**Problem details:** Look through the entries below and extract exactly the lines from the one containing "In this picture, where can the wooden" through the one containing "The pale green", ends included.

**Exercise data:**
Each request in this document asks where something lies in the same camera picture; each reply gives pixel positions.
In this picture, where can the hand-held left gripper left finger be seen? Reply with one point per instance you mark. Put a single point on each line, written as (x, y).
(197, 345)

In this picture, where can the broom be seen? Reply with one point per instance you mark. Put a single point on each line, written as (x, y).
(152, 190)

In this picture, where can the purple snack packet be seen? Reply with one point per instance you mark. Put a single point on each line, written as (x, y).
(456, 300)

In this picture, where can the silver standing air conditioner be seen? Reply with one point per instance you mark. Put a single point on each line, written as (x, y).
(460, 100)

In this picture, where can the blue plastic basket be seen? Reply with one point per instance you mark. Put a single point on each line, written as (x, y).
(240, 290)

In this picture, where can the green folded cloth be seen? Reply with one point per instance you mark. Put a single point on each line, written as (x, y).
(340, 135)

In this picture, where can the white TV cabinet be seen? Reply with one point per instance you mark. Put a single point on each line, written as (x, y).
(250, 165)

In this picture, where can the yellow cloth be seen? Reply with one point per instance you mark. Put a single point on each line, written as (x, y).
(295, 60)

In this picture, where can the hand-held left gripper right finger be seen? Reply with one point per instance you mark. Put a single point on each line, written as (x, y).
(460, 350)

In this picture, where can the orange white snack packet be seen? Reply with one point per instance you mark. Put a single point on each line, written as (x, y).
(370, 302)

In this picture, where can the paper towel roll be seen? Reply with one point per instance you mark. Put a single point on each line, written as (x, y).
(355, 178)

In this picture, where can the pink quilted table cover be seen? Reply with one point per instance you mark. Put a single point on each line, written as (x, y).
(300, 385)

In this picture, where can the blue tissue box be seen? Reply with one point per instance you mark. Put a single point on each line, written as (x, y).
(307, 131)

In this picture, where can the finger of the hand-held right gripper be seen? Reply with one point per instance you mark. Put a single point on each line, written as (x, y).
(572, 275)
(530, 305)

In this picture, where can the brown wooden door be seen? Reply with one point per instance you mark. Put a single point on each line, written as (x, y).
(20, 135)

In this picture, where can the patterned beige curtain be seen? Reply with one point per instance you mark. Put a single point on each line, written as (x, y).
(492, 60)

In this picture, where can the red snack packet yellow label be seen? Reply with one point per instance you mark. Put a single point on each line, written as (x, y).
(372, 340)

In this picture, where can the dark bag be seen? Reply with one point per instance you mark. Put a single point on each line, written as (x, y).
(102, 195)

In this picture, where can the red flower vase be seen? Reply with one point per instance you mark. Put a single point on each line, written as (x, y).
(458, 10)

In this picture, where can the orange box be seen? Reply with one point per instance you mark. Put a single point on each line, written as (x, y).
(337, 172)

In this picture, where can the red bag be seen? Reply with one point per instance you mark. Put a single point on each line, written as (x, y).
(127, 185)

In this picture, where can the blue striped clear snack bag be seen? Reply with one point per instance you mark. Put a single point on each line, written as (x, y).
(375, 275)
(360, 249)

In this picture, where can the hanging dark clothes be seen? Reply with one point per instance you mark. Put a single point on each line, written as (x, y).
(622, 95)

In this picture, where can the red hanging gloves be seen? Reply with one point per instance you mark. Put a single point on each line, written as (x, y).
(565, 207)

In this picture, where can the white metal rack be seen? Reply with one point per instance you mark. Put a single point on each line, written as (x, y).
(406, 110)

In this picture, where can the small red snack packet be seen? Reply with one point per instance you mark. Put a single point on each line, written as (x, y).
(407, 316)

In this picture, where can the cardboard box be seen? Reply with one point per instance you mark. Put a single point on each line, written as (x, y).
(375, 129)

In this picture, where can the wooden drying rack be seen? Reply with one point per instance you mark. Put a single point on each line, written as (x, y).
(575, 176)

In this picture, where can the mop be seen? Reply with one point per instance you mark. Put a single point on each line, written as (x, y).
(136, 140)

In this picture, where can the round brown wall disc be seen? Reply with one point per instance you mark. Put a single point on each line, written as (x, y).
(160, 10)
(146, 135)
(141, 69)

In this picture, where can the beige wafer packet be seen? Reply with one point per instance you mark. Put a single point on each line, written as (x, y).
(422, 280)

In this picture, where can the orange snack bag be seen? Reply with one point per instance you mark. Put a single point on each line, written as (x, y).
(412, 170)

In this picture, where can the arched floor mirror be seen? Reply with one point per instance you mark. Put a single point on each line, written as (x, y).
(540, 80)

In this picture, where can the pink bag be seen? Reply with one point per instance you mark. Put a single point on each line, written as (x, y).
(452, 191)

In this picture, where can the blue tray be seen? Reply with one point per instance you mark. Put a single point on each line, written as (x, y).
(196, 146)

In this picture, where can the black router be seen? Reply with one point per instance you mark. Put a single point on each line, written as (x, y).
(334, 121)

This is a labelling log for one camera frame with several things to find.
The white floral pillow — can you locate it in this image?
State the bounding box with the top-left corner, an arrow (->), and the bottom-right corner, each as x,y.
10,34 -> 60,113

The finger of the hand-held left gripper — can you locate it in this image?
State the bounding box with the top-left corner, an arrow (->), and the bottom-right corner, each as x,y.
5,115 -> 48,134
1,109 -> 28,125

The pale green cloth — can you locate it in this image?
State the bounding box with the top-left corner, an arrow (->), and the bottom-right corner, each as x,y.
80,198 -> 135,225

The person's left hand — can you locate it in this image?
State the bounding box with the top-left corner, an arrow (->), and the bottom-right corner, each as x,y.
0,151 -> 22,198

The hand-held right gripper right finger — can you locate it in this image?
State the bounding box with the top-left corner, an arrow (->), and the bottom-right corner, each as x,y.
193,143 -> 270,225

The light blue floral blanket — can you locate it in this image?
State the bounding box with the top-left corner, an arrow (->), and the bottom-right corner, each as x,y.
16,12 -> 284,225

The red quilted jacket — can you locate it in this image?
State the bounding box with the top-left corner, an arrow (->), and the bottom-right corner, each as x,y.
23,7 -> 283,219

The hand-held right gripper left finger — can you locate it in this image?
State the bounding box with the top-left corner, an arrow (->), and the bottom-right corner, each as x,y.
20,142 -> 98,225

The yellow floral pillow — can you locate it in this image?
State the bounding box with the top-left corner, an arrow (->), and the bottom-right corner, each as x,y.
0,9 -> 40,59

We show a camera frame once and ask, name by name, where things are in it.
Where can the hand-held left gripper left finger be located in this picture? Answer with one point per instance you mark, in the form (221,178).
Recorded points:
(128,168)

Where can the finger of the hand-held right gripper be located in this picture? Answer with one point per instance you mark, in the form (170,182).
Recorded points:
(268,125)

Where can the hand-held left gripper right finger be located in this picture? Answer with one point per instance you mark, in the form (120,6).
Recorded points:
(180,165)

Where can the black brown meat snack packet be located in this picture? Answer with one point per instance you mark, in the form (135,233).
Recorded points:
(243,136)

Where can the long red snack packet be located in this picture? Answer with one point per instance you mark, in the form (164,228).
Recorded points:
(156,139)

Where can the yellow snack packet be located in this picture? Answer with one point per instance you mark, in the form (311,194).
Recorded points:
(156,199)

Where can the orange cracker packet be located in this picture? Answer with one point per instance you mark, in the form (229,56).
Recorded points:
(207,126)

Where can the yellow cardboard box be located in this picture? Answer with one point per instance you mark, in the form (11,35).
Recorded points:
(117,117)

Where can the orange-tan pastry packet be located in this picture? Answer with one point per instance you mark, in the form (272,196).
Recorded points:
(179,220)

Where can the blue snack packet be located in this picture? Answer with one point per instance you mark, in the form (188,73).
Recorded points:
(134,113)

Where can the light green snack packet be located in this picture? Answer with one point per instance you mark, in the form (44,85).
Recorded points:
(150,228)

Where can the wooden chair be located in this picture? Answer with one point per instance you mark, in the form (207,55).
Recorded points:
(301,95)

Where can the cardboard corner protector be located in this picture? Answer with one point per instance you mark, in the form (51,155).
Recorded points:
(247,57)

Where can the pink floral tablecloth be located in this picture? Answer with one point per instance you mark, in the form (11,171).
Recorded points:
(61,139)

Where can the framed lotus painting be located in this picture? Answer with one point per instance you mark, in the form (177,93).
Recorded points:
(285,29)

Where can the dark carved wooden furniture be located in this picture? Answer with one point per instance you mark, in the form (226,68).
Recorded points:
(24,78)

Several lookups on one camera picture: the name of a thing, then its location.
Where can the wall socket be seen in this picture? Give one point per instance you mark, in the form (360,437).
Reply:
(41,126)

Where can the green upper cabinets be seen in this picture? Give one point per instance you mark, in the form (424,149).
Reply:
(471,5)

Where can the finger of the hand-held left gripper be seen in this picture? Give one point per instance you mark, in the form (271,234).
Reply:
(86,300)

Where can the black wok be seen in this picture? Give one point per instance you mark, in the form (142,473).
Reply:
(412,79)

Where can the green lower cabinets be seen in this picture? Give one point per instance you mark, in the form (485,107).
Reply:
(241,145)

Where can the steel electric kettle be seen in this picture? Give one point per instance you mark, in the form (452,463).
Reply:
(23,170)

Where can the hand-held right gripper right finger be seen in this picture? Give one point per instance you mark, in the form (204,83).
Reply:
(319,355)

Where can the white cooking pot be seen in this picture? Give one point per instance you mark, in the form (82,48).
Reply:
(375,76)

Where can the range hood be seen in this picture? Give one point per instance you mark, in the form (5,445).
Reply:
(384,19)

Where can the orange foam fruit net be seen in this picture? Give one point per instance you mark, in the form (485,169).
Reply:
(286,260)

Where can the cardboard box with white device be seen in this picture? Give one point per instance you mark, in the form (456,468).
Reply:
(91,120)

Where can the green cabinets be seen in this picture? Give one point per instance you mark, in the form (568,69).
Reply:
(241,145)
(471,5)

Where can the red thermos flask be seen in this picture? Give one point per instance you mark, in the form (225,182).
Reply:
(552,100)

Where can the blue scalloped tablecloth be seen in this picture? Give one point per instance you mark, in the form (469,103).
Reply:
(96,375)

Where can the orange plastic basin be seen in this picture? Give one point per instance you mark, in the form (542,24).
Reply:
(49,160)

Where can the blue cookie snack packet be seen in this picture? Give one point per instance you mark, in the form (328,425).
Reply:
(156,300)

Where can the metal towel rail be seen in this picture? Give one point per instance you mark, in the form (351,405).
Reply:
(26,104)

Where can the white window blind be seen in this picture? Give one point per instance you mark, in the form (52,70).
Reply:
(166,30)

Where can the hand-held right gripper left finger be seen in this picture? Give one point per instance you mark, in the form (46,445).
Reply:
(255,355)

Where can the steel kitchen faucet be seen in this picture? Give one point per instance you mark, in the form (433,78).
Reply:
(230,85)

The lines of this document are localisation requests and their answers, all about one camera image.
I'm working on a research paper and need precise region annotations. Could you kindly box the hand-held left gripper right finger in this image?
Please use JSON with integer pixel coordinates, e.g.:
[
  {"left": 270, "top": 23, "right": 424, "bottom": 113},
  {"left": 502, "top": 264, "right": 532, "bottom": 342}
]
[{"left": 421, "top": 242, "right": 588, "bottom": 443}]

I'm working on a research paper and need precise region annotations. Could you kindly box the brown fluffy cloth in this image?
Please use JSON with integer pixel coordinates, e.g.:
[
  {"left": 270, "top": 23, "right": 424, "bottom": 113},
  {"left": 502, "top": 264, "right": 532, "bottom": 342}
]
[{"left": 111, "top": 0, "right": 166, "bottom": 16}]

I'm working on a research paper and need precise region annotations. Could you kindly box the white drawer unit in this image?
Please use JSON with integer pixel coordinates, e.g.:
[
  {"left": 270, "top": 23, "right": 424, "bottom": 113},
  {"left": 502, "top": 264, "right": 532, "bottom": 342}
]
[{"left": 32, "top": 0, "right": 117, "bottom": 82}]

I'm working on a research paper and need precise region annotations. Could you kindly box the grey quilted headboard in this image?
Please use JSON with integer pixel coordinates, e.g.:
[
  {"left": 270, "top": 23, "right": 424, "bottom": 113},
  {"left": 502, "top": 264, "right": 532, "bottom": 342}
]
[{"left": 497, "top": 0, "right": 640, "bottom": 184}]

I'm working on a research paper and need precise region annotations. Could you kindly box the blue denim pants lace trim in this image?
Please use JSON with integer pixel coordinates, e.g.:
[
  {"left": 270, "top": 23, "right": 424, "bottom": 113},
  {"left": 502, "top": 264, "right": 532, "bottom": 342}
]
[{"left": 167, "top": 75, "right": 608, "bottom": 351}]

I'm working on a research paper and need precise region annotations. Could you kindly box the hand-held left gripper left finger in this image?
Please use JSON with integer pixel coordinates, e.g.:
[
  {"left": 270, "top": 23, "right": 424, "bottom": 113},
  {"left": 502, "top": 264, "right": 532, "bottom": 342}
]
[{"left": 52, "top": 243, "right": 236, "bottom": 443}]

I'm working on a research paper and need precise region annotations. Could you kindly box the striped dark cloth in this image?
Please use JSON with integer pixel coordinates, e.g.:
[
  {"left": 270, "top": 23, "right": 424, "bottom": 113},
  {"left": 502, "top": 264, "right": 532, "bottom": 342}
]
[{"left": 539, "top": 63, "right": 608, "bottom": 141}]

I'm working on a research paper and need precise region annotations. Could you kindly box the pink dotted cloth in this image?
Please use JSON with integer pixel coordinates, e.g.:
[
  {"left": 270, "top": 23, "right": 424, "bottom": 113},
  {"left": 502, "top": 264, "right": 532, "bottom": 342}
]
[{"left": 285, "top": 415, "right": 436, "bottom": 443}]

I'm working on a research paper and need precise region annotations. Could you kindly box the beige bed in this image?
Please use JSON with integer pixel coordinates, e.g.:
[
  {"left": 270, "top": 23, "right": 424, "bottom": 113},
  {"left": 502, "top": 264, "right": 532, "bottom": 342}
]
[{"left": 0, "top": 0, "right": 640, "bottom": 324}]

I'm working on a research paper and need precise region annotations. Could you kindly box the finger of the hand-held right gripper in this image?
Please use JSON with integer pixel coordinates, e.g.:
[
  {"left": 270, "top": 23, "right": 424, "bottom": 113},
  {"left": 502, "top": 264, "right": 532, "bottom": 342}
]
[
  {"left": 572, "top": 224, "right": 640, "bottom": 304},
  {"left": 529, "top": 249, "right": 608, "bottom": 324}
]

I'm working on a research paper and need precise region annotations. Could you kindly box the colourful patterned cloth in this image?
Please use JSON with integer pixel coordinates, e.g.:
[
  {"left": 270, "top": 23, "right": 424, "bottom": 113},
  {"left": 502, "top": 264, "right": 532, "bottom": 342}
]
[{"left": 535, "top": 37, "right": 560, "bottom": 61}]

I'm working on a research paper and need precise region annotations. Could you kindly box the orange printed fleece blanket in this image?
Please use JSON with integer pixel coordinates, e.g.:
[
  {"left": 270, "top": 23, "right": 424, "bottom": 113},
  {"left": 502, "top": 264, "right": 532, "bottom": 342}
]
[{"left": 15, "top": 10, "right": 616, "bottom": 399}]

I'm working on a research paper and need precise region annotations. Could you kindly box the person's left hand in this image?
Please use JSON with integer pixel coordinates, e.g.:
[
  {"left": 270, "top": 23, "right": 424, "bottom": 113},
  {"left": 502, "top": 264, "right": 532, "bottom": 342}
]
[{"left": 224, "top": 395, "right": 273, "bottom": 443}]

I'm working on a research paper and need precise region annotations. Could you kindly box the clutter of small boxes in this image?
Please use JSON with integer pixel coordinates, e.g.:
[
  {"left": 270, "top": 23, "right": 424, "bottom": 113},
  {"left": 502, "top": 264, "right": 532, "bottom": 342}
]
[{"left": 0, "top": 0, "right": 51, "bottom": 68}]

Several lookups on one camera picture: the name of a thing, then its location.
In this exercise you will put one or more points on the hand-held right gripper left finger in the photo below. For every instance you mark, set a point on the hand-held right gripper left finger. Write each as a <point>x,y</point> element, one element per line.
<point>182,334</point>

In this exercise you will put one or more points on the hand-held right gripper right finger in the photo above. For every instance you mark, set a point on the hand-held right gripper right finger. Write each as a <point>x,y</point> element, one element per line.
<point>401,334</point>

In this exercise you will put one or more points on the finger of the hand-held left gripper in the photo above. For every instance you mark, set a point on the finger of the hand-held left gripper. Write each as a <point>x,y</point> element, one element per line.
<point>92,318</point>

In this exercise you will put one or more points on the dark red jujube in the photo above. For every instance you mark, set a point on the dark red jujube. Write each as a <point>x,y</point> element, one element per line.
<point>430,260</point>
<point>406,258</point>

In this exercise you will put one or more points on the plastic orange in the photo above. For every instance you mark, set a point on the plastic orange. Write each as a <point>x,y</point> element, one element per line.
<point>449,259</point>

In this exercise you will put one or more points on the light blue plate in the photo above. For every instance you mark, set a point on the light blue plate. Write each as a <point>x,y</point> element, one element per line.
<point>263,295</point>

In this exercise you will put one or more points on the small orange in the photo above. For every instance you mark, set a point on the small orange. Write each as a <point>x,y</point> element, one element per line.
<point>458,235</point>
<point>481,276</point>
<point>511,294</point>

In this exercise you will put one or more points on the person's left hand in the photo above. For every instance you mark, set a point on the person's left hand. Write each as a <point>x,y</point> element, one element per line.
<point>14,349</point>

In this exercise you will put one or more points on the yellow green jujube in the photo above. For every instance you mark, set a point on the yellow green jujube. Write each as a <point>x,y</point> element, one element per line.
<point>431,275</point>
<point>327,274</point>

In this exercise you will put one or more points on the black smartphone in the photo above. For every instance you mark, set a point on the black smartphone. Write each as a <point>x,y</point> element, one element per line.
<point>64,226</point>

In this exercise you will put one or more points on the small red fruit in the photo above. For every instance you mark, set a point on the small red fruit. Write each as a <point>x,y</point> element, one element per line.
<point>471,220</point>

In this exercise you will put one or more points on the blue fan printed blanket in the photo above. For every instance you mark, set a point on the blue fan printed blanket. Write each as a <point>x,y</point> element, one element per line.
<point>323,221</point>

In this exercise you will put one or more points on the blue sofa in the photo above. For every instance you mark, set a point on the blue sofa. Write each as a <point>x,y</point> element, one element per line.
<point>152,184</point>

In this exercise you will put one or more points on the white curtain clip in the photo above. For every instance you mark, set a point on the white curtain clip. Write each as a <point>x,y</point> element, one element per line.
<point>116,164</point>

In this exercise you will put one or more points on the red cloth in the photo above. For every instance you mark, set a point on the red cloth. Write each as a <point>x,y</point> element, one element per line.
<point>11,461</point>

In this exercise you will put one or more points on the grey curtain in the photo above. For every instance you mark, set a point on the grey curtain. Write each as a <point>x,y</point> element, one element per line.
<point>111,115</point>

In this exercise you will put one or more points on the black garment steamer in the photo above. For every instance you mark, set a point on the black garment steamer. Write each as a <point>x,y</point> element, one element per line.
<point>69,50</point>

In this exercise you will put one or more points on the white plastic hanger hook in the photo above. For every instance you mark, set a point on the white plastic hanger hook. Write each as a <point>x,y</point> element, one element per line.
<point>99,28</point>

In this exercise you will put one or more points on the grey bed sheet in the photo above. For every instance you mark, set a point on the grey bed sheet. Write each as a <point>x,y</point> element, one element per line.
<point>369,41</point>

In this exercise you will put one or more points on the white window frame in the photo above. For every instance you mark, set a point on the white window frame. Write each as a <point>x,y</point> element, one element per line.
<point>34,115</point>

**Solution for this problem:**
In this picture, where can the wooden drying rack be seen? Reply with one point per instance you mark. Put a single point on each line, written as (x, y).
(575, 176)

In this picture, where can the mop be seen? Reply with one point per instance you mark. Put a single point on each line, written as (x, y).
(136, 140)

In this picture, where can the round brown wall disc be seen? Reply with one point per instance you mark. Put a single point on each line, written as (x, y).
(160, 10)
(146, 135)
(141, 69)

In this picture, where can the beige wafer packet be seen? Reply with one point per instance you mark. Put a single point on each line, written as (x, y).
(422, 280)

In this picture, where can the orange snack bag be seen? Reply with one point per instance you mark. Put a single point on each line, written as (x, y).
(412, 170)

In this picture, where can the arched floor mirror be seen? Reply with one point per instance you mark. Put a single point on each line, written as (x, y).
(540, 80)

In this picture, where can the pink bag be seen? Reply with one point per instance you mark. Put a single point on each line, written as (x, y).
(452, 191)

In this picture, where can the blue tray be seen? Reply with one point per instance you mark. Put a single point on each line, written as (x, y).
(196, 146)

In this picture, where can the black router be seen? Reply with one point per instance you mark. Put a single point on each line, written as (x, y).
(334, 121)

This is a labelling log for one camera frame with several things to find.
The white floral pillow — can you locate it in this image?
State the bounding box with the top-left corner, an arrow (->), and the bottom-right corner, each as x,y.
10,34 -> 60,113

The finger of the hand-held left gripper — can you locate it in this image?
State the bounding box with the top-left corner, an arrow (->), and the bottom-right corner, each as x,y.
5,115 -> 48,134
1,109 -> 28,125

The pale green cloth — can you locate it in this image?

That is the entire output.